The data below should be repeated exactly and in full.

─── Data shown ───

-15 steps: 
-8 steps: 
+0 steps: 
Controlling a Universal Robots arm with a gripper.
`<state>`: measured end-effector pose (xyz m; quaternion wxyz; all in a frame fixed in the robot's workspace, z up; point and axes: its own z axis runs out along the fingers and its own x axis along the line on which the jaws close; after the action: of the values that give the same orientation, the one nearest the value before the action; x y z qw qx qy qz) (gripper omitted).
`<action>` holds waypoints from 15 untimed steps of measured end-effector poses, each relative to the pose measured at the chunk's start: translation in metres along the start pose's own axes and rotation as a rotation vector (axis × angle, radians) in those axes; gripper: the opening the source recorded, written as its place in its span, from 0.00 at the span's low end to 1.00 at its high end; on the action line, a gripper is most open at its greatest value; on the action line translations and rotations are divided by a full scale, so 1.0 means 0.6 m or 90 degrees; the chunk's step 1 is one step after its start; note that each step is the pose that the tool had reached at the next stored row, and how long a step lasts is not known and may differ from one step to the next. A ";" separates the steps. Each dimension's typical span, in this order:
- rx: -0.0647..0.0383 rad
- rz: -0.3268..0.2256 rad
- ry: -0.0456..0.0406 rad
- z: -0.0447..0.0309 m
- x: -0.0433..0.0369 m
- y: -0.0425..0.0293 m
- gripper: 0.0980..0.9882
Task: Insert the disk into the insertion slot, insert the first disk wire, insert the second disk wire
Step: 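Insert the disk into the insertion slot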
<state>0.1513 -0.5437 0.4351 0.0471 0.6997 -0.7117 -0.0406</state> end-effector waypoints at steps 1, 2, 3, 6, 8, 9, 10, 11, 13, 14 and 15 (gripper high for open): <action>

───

— Output of the task —
-15 steps: 
-8 steps: 
+0 steps: 
Controlling a Universal Robots arm with a gripper.
`<state>`: measured end-effector pose (xyz m; quaternion wxyz; all in a frame fixed in the robot's workspace, z up; point and axes: its own z axis runs out along the fingers and its own x axis along the line on which the jaws close; after the action: of the values that give the same orientation, the one nearest the value before the action; x y z qw qx qy qz) (gripper omitted).
`<action>` holds waypoints from 15 untimed steps of measured end-effector poses, each relative to the pose measured at the chunk's start: translation in metres along the start pose's own axes and rotation as a rotation vector (axis × angle, radians) in those axes; gripper: the opening the source recorded, written as its place in its span, from 0.00 at the span's low end to 1.00 at its high end; on the action line, a gripper is most open at its greatest value; on the action line translations and rotations are divided by a full scale, so 1.0 means 0.6 m or 90 degrees; the chunk's step 1 is one step after its start; note that each step is the pose that the tool had reached at the next stored row, and how long a step lasts is not known and may differ from one step to the next. A ";" separates the steps. Each dimension's typical span, in this order:
- rx: -0.0647..0.0383 rad
- rz: -0.3268..0.2256 rad
- ry: -0.0456..0.0406 rad
- z: -0.0447..0.0309 m
- x: -0.0433..0.0369 m
- y: -0.0425..0.0293 m
- gripper: 0.0980..0.9882
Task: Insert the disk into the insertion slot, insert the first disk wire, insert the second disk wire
Step: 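Insert the disk into the insertion slot
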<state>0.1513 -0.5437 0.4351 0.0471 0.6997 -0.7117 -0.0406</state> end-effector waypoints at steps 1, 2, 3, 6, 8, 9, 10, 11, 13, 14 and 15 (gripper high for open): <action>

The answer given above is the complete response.